Temne - Settlements



Traditionally, Temne resided in villages that varied in size and plan. During the nineteenth century, the village of a chief was larger and included people from several patricians; often it was either palisaded or had a walled fortress/redoubt built nearby, where the population could reside in times of emergency. Other villages in a chiefdom were built by those given land-use rights by the chief; subsequently, other patrikin groups settled if they were given land-use rights by the initial grantee. If a household farmed land at some distance, people would build a hamlet ( tagbom; Krio: fakai ) to reduce travel. Paths connecting villages were often paralleled by secret paths used only by local people. During the colonial era, public paths were cleared and secret paths fell into disuse; village palisades and mud walls were left to deteriorate. When the motor road system developed, villages cut paths to the roads, and some villages, in whole or in part, relocated along them. The compact village plan gave way to a linear pattern along the roads, where larger garden areas separated houses.

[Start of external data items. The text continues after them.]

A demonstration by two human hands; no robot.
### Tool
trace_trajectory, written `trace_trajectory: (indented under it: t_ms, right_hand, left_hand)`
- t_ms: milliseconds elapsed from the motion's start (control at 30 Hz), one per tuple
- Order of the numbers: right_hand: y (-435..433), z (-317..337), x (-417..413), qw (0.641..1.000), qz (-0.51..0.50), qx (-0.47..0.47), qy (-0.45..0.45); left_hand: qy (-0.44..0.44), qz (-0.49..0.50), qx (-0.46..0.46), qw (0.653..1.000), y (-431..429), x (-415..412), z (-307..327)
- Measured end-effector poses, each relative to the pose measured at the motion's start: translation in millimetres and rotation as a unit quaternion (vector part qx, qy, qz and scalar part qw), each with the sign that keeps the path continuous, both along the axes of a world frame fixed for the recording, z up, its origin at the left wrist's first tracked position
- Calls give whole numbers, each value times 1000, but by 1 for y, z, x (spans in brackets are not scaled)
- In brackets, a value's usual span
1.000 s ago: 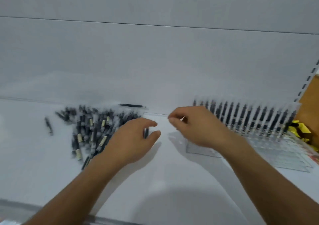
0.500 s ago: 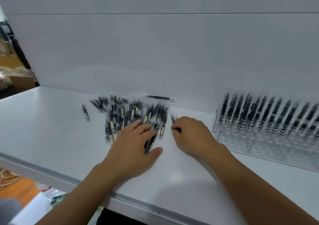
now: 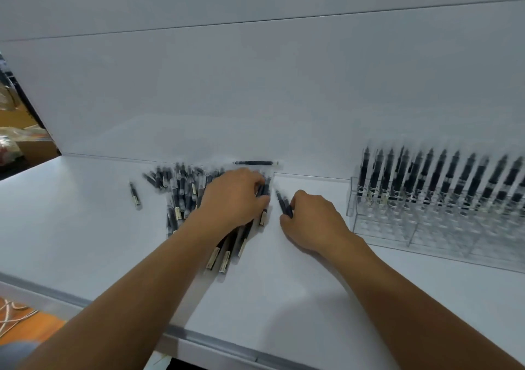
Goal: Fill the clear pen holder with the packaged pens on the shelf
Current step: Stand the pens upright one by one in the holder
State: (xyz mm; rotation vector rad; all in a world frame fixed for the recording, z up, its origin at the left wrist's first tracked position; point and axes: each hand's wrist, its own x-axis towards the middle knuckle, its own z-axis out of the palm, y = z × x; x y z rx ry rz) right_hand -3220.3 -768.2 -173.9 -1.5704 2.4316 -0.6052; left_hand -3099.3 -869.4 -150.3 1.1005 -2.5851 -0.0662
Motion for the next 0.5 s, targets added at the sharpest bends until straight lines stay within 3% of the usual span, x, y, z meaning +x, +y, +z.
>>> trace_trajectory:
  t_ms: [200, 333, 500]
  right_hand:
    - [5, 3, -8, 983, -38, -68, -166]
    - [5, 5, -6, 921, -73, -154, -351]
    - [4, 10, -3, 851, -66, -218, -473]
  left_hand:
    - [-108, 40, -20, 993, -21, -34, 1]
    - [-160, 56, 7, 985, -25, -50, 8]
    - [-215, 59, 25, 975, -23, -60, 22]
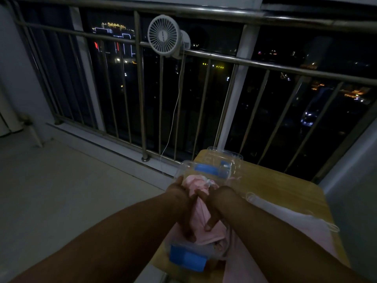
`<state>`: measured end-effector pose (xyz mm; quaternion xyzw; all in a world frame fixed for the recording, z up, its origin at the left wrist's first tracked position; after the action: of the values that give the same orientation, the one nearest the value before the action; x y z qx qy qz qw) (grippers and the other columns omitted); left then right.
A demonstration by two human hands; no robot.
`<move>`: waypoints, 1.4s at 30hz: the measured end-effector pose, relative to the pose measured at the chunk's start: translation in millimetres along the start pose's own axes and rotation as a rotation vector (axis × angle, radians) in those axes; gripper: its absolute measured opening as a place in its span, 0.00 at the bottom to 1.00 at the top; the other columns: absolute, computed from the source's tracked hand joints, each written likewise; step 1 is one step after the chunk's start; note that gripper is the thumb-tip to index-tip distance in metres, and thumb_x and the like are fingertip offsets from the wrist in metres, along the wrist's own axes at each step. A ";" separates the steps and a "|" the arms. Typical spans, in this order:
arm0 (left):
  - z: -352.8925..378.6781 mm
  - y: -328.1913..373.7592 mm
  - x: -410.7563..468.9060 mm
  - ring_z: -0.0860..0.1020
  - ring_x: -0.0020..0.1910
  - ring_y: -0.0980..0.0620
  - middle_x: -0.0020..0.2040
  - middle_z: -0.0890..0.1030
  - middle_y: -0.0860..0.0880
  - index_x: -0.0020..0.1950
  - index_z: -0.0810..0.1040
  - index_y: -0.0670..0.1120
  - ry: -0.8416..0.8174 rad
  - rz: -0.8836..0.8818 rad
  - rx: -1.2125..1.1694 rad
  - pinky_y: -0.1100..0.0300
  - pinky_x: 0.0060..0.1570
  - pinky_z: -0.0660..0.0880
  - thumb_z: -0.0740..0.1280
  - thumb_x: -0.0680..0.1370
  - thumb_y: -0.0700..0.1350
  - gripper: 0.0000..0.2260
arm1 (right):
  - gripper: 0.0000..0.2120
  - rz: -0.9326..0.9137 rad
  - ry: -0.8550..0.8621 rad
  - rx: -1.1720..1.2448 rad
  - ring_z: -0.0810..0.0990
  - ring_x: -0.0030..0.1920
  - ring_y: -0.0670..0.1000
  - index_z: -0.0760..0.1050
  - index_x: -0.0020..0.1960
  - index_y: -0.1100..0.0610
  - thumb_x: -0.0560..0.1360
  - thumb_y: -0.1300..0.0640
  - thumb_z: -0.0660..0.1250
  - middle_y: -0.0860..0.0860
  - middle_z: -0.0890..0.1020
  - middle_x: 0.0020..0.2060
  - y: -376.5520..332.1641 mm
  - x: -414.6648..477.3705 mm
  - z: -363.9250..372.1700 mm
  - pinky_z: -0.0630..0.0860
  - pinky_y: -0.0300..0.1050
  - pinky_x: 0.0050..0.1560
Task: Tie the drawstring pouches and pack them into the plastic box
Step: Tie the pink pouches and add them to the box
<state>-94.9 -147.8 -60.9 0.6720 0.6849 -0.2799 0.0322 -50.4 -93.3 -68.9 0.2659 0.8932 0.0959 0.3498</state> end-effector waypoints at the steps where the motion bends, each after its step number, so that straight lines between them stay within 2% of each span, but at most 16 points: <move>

The traditional Temne house was round, of varying diameter, with walls of mud plastered over a stick frame; the roof frame, of wooden poles connected by stringers, was conical and covered with bunches of grass thatching. Rectangular houses with a gabled roof became more commonplace during the colonial era. Houses became larger—and also fewer—after the "Hut Tax" was instituted. Chiefs and some subchiefs had rectangular, open-sided structures with thatch roofs, which they used for hearing court cases and for various ceremonies. Some associations, (e.g., Poro, Wunde) had small buildings for regalia. Adobe-brick and cement-block structures were introduced during the colonial era, along with iron-pan and tile roofs.